There are basically 3 senses of "Hecke algebra", and they are related to each other. The modular-form sense is a special case of all three.
The oldest version is that motivated by modular forms, if we think of modular forms as functions on (homothety classes of) lattices: the operator $T_p$ takes the average of a $\mathbb C$-valued function over lattices of index $p$ inside a given lattice. Viewing a point $z$ in the upper half-plane as giving the lattice $\mathbb Z z + \mathbb Z$ makes the connection to modular forms of a complex variable.
One important generalization of this idea is through repn theory, realizing that when modular forms are recast as functions on adele groups, the p-adic group $GL_2(\mathbb Q_p)$ acts on modular forms $f$. To say that $p$ does not divide the level becomes the assertion that $f$ is invariant under the (maximal) compact subgroup $GL_2(\mathbb Z_p)$ of $GL_2(\mathbb Q_p)$. Some "conversion" computations show that $T_p$ and its powers become integral operators (often mis-named "convolution operators"... despite several technical reasons not to call them this) of the form $f(g) \rightarrow \int_{GL_2(\mathbb Q_p)} \eta(h)\,f(gh)\,dh$, where $\eta$ is a left-and-right $GL_2(\mathbb Z_p)$-invariant compactly-supported function on $GL_2(\mathbb Q_p)$. The convolution algebra (yes!) of such functions $\eta$ is the (spherical) Hecke algebra on $GL_2(\mathbb Q_p)$.

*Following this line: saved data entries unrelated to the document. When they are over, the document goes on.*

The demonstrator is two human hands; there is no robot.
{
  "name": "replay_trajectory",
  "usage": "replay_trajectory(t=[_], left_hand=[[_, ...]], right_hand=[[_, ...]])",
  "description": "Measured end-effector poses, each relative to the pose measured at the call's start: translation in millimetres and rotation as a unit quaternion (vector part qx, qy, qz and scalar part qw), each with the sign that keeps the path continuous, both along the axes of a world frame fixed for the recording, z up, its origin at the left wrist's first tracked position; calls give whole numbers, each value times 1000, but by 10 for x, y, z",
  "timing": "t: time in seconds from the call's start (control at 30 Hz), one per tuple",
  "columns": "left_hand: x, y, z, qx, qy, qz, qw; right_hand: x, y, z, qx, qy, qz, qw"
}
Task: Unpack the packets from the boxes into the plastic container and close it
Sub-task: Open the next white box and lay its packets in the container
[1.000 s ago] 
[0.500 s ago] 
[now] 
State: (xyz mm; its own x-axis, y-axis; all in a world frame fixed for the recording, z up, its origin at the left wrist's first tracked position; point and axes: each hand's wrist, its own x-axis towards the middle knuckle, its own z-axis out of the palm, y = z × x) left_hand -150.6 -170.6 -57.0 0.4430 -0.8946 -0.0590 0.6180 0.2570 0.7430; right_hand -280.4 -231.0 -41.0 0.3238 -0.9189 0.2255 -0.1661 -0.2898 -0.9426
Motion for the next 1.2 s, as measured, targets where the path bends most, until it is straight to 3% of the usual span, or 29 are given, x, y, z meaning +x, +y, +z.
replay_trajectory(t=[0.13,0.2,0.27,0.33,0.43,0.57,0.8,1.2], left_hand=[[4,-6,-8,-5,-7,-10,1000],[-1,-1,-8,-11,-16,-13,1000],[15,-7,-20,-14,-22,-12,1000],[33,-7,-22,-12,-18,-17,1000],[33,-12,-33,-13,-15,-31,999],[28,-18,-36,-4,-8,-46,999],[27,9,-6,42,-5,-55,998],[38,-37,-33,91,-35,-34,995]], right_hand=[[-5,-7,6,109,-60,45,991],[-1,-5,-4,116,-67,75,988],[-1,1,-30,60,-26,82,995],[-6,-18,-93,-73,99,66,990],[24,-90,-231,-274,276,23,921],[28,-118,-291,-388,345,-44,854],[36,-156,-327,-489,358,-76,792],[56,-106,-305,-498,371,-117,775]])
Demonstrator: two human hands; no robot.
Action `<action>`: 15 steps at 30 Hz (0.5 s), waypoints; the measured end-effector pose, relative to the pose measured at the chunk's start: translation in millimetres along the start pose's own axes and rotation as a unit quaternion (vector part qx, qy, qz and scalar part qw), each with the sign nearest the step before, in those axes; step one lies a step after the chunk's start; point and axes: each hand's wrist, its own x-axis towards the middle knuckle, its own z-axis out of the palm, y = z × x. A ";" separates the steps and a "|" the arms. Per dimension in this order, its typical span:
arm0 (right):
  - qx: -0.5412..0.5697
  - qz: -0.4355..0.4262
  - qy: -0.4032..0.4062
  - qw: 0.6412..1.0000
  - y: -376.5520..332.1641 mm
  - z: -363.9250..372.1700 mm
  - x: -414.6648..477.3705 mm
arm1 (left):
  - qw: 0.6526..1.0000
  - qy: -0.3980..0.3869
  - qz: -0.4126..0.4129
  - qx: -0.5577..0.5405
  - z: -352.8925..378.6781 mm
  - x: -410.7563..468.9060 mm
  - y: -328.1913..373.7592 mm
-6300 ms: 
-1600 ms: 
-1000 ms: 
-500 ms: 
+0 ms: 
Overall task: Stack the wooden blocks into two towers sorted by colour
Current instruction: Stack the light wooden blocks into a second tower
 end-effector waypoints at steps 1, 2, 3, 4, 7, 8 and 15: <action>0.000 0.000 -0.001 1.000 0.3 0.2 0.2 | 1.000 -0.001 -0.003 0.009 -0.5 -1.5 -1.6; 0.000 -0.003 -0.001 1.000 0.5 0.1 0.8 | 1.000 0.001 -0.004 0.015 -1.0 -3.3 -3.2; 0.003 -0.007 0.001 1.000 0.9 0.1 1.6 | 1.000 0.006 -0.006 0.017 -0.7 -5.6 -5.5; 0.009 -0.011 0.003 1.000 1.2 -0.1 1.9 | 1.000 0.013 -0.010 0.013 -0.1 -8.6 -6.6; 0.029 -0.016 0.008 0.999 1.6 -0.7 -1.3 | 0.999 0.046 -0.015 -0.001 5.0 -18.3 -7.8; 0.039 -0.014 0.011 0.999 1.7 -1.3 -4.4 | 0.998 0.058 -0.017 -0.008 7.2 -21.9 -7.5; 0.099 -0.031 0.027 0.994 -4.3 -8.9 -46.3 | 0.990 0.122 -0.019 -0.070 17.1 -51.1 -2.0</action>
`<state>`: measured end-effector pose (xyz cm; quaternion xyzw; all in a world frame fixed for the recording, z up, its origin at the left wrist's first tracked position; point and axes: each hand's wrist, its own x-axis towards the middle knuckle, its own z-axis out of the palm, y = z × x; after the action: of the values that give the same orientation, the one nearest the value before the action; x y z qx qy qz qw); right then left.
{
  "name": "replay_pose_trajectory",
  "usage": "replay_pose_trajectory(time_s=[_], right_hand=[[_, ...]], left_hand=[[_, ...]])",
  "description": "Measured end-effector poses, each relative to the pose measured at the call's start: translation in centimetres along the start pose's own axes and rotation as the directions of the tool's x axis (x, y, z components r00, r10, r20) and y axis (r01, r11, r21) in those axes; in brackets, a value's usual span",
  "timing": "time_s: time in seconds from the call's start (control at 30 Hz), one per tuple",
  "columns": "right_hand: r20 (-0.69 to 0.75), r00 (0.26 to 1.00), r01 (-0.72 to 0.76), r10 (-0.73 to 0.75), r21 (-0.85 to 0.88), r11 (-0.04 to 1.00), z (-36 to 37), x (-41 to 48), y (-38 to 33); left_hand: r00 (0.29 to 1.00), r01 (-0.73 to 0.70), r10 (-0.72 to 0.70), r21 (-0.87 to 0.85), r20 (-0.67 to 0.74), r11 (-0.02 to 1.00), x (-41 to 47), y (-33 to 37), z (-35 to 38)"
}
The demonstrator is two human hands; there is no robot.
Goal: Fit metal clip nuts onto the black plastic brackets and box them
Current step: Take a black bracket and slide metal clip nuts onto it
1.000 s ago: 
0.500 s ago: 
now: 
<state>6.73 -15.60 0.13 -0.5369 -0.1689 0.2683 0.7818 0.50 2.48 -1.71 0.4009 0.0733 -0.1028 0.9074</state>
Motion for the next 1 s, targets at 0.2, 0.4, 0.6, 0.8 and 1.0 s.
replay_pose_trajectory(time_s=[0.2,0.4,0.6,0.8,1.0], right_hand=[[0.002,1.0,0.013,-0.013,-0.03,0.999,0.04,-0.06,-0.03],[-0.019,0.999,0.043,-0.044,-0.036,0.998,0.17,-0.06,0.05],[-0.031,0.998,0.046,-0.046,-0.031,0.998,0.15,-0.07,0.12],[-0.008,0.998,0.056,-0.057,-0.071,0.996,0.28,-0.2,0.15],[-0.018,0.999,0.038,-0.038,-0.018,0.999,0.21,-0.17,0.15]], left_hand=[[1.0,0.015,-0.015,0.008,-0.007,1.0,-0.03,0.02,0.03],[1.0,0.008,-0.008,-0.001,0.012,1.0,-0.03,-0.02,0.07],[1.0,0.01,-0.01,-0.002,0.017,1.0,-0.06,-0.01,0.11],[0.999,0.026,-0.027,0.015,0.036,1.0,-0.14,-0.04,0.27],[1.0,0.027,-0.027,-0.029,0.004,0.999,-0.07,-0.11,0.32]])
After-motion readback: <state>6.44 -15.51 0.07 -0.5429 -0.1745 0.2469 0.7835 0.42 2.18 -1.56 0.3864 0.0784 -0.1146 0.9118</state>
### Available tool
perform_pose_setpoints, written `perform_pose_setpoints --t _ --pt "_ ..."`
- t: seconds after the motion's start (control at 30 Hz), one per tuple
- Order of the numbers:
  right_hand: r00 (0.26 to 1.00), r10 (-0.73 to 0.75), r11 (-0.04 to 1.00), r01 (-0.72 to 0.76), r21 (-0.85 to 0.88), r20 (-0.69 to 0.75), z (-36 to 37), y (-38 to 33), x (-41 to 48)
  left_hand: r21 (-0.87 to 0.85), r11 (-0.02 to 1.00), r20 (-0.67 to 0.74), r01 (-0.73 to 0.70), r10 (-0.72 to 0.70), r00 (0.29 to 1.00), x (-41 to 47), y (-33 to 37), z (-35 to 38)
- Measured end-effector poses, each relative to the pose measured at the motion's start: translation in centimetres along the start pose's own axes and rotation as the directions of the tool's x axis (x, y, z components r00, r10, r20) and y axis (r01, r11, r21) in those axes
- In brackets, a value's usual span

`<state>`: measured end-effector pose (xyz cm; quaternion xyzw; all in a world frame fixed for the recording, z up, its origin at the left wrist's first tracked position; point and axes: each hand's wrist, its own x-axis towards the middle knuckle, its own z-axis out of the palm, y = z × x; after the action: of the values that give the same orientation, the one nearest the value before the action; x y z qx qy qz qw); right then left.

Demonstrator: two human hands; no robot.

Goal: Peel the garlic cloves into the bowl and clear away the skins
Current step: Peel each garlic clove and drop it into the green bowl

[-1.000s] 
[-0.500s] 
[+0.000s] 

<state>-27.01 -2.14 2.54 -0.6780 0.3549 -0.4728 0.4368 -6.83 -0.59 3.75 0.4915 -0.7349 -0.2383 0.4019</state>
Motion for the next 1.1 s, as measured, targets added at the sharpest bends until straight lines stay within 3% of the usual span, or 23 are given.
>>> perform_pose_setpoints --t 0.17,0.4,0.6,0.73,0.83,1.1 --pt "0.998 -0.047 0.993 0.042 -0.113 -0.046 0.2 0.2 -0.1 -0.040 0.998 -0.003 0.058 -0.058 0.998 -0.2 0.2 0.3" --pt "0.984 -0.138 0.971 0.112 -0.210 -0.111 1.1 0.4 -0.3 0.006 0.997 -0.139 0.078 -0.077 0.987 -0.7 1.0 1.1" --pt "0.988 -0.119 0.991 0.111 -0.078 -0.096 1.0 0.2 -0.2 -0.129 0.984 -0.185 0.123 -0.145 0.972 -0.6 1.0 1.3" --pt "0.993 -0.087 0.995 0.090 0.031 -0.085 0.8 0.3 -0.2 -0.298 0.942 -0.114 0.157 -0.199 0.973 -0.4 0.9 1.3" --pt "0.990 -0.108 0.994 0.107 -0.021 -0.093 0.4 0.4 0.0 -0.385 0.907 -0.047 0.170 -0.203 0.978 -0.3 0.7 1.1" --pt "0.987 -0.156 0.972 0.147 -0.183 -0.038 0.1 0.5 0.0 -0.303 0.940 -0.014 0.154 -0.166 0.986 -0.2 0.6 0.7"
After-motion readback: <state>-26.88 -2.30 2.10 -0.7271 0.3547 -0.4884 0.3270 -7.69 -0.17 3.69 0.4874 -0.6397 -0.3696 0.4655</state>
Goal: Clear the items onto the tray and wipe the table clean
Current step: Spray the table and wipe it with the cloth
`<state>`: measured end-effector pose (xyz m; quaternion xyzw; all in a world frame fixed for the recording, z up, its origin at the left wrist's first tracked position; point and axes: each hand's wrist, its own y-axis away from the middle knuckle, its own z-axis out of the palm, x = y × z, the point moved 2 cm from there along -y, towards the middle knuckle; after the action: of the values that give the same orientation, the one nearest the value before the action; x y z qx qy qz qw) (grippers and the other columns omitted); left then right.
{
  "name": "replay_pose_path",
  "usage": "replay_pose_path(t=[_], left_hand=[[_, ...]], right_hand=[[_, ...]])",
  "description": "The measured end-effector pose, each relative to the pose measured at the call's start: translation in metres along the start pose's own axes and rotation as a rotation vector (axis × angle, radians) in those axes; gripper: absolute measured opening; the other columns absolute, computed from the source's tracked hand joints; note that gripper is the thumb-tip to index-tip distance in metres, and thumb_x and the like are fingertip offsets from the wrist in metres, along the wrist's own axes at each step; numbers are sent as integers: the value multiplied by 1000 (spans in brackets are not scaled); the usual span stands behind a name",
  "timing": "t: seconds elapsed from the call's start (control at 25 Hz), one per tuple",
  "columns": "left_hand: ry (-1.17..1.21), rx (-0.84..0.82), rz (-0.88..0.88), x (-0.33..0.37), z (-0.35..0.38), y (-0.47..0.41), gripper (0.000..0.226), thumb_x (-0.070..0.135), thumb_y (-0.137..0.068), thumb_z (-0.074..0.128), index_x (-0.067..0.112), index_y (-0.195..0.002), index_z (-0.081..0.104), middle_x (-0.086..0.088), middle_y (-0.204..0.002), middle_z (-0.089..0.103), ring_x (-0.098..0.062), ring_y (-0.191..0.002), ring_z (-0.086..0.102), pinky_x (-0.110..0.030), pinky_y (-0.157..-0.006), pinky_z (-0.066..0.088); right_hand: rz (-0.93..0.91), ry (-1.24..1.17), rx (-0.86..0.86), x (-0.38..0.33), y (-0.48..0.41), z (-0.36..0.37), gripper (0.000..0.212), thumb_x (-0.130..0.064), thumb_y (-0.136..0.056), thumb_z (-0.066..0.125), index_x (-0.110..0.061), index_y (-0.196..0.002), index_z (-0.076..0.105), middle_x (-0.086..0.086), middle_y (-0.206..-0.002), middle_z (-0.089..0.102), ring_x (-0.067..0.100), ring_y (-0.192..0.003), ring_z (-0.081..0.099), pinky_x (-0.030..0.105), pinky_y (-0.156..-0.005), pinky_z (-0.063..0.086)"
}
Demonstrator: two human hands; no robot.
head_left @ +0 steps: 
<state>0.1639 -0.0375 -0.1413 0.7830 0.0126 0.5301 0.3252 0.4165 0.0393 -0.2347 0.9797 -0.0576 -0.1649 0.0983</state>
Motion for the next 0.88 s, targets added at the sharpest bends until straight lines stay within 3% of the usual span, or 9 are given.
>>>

A slightly larger, non-commutative convolution algebra of functions on $GL_2(\mathbb Q_p)$ consists of those left-and-right invariant by the Iwahori subgroup of matrices $\pmatrix{a & b \cr pc & d}$ in $GL_2(\mathbb Z_p)$, that is, where the lower left entry is divisible by $p$. This algebra of operators still has clear structure, with structure constants depending on the residue field cardinality, here just $p$. (The Iwahori subgroup corresponds to "level" divisible by $p$, but not by $p^2$.) This is the Hecke algebra attached to the affine Coxeter group $\hat{A}_1$.
Replacing $p$ by $q$, and letting it be a "variable" or "indeterminate" gives an example of another generalization of "Hecke algebra".
The latter situation also connects to "quantum" stuff, but I'm not competent to discuss that.
Edit: by now, there are several references for the relation between "classical Hecke operators" (on modular forms) and the group-theoretic, or representation-theoretic, version. Gelbart's 1974 book may have been the first generally-accessible source, though Gelfand-PiatetskiShapiro's 1964 book on automorphic forms certainly contains some form of this. Since that time, Dan Bump's book on automorphic forms certainly contains a discussion of the two notions, and transition between the two. My old book on Hilbert modular forms contains such a comparison, also, but the book is out of print and was created in a time prior to reasonable electronic files, unfortunately.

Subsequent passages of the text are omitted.